▶ TASK DETAILS
Copy task. Retype the whole listing exactly, omitting any picture in it.

▶ DATA RECORDS
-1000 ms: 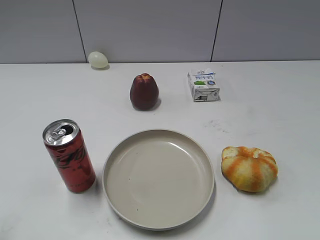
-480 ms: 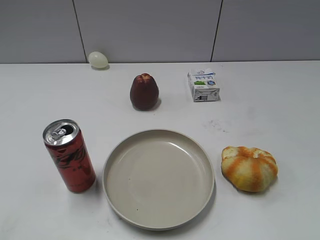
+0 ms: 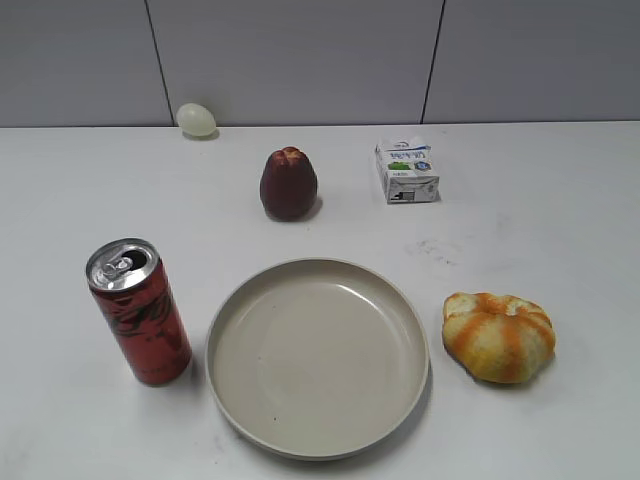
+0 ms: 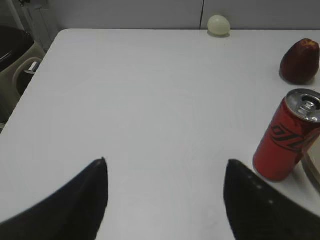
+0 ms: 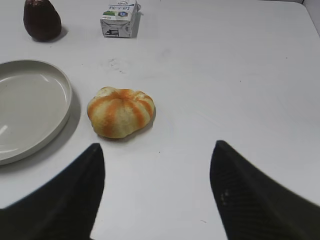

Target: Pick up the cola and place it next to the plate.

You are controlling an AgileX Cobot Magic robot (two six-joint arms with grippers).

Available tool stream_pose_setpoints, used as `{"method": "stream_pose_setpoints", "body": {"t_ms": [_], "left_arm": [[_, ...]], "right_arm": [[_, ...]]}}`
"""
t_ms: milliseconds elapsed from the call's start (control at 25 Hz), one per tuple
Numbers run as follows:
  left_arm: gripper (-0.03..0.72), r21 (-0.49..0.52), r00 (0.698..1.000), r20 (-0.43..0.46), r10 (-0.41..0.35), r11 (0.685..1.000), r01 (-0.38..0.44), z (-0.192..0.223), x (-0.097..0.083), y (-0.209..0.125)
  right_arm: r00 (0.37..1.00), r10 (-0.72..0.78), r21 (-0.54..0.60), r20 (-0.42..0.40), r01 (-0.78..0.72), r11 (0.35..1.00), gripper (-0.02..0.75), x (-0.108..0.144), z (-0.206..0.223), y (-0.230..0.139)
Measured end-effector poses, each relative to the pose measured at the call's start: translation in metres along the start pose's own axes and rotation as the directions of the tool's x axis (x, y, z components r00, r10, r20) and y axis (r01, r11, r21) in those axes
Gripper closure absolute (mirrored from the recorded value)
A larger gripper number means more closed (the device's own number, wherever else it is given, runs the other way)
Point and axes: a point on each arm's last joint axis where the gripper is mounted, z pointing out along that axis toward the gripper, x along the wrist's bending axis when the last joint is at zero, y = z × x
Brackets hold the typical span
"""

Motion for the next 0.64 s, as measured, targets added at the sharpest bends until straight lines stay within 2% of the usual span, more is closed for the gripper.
{"method": "stream_pose_setpoints", "body": {"t_ms": [640], "left_arm": [[0.146, -0.009, 1.0, -0.003, 0.002, 1.0, -0.002, -0.0017, 0.0002, -0.0012]], "right_arm": [[1.0, 0.001, 0.0, 0.0, -0.001, 1.0, 0.206, 0.0, 0.0, 0.0]]}}
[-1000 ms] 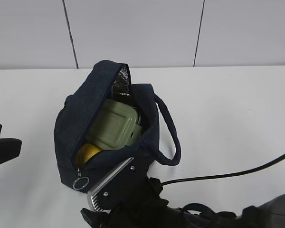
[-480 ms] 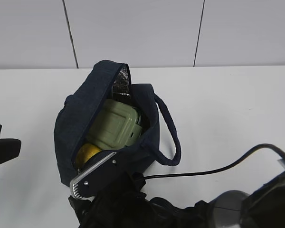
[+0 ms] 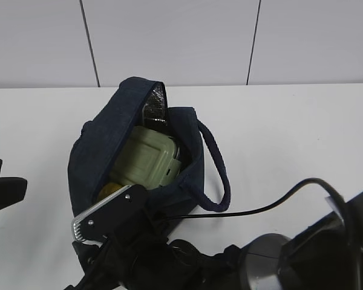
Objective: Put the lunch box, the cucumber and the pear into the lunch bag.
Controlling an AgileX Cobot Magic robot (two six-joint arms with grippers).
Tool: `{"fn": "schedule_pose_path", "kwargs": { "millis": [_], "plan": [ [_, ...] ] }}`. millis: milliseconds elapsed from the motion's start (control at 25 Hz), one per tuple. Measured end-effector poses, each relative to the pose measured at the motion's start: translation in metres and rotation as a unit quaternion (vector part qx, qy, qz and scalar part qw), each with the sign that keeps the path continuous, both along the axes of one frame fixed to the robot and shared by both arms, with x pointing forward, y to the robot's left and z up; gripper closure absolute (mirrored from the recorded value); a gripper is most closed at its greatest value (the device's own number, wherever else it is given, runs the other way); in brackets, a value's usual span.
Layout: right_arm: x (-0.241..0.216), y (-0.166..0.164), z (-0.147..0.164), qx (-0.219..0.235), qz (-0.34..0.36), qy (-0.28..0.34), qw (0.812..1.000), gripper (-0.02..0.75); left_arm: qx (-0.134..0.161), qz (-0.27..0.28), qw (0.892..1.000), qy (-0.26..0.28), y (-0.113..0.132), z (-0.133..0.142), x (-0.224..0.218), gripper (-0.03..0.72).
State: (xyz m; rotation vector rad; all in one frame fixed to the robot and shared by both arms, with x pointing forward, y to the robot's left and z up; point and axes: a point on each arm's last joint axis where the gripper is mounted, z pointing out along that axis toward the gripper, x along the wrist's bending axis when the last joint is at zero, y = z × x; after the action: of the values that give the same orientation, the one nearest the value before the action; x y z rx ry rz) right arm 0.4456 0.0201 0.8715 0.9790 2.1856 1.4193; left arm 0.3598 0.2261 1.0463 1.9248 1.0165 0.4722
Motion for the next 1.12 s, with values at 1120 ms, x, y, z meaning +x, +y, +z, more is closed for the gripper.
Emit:
{"fn": "schedule_pose_path", "kwargs": {
  "millis": [1120],
  "plan": [
    [0.0,-0.0062,0.0017,-0.053,-0.012,-0.002,0.999,0.456,0.014,-0.004,1.0,-0.005,0.001,-0.0008,0.0001,0.356]
  ]
}}
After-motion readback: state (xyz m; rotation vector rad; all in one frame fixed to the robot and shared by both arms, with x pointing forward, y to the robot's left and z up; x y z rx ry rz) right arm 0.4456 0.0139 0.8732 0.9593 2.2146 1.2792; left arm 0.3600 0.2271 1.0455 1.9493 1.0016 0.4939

▶ SOLVED EXERCISE
-1000 ms: 
-480 ms: 
+0 ms: 
+0 ms: 
+0 ms: 

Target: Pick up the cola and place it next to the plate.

You are controlling an AgileX Cobot Magic robot (two six-joint arms with grippers).

Available tool stream_pose_setpoints, used as `{"method": "stream_pose_setpoints", "body": {"t_ms": [_], "left_arm": [[_, ...]], "right_arm": [[_, ...]]}}`
"""
t_ms: milliseconds elapsed from the call's start (control at 25 Hz), one per tuple
Numbers run as follows:
  left_arm: gripper (-0.03..0.72), r21 (-0.49..0.52), r00 (0.698..1.000), r20 (-0.43..0.46), r10 (-0.41..0.35), r11 (0.685..1.000), r01 (-0.38..0.44), z (-0.192..0.223), x (-0.097..0.083), y (-0.209..0.125)
  right_arm: r00 (0.37..1.00), r10 (-0.72..0.78), r21 (-0.54..0.60), r20 (-0.42..0.40), r01 (-0.78..0.72), r11 (0.35..1.00), gripper (-0.02..0.75), x (-0.108..0.144), z (-0.206..0.223), y (-0.230..0.139)
Measured end-effector poses, each relative to the pose measured at the call's start: translation in metres along the start pose's own axes and rotation as the directions of the tool's x axis (x, y, z components r00, r10, r20) and y axis (r01, r11, r21) in those axes
Gripper closure absolute (mirrored from the recorded value)
A larger gripper number means more closed (the device's own number, wherever else it is given, runs the other way)
Point and axes: a point on each arm's last joint axis where the gripper is mounted, z pointing out along that axis toward the gripper, x along the wrist's bending axis when the last joint is at zero, y = z × x
Brackets hold the typical span
"""

Motion for the next 0.64 s, as measured, targets added at the sharpest bends until straight lines stay within 2% of the usual span, more is closed for the gripper.
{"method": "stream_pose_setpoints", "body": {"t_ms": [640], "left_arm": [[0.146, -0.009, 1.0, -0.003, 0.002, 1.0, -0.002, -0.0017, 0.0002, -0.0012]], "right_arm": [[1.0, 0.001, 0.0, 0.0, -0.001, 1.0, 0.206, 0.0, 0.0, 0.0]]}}
[-1000 ms] 
[-480 ms] 
[+0 ms] 
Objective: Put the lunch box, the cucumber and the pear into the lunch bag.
Controlling an AgileX Cobot Magic robot (two six-joint arms with grippers).
Tool: `{"fn": "schedule_pose_path", "kwargs": { "millis": [_], "plan": [ [_, ...] ] }}`. millis: milliseconds elapsed from the motion's start (control at 25 Hz), one per tuple. Measured end-effector poses, each relative to the pose measured at the motion's start: translation in metres and rotation as a unit quaternion (vector part qx, qy, qz and scalar part qw), each with the sign that keeps the path continuous, both along the axes of one frame fixed to the robot and shared by both arms, with x pointing forward, y to the robot's left and z up; gripper closure absolute (mirrored from the recorded value); a gripper is most closed at its greatest value (the device's own number, wherever else it is given, runs the other way); in brackets, a value's usual span.
Layout: right_arm: x (-0.241..0.216), y (-0.166..0.164), z (-0.147..0.164), qx (-0.219..0.235), qz (-0.34..0.36), qy (-0.28..0.34), qw (0.812..1.000), gripper (-0.02..0.75); left_arm: qx (-0.134..0.161), qz (-0.27..0.28), qw (0.892..1.000), qy (-0.26..0.28), y (-0.113..0.132), z (-0.133..0.142), x (-0.224..0.218), gripper (-0.03..0.72).
State: (xyz m; rotation vector rad; all in one frame fixed to the robot and shared by both arms, with x pointing forward, y to the robot's left and z up; point and axes: a point on each arm's last joint axis where the gripper is mounted, z pointing out along that axis toward the gripper, x along the wrist's bending axis when the last joint is at zero, y = z × x; after the action: of the values that give the same orientation, the one nearest the value before the action; x y z rx ry rz) right arm 0.4456 0.0201 0.8715 0.9790 2.1856 1.4193; left arm 0.3598 0.2261 1.0463 1.9248 1.0165 0.4722
Motion for the next 1.12 s, with values at 1120 ms, x, y, z meaning +x, +y, +z, more is closed for the gripper.
Emit:
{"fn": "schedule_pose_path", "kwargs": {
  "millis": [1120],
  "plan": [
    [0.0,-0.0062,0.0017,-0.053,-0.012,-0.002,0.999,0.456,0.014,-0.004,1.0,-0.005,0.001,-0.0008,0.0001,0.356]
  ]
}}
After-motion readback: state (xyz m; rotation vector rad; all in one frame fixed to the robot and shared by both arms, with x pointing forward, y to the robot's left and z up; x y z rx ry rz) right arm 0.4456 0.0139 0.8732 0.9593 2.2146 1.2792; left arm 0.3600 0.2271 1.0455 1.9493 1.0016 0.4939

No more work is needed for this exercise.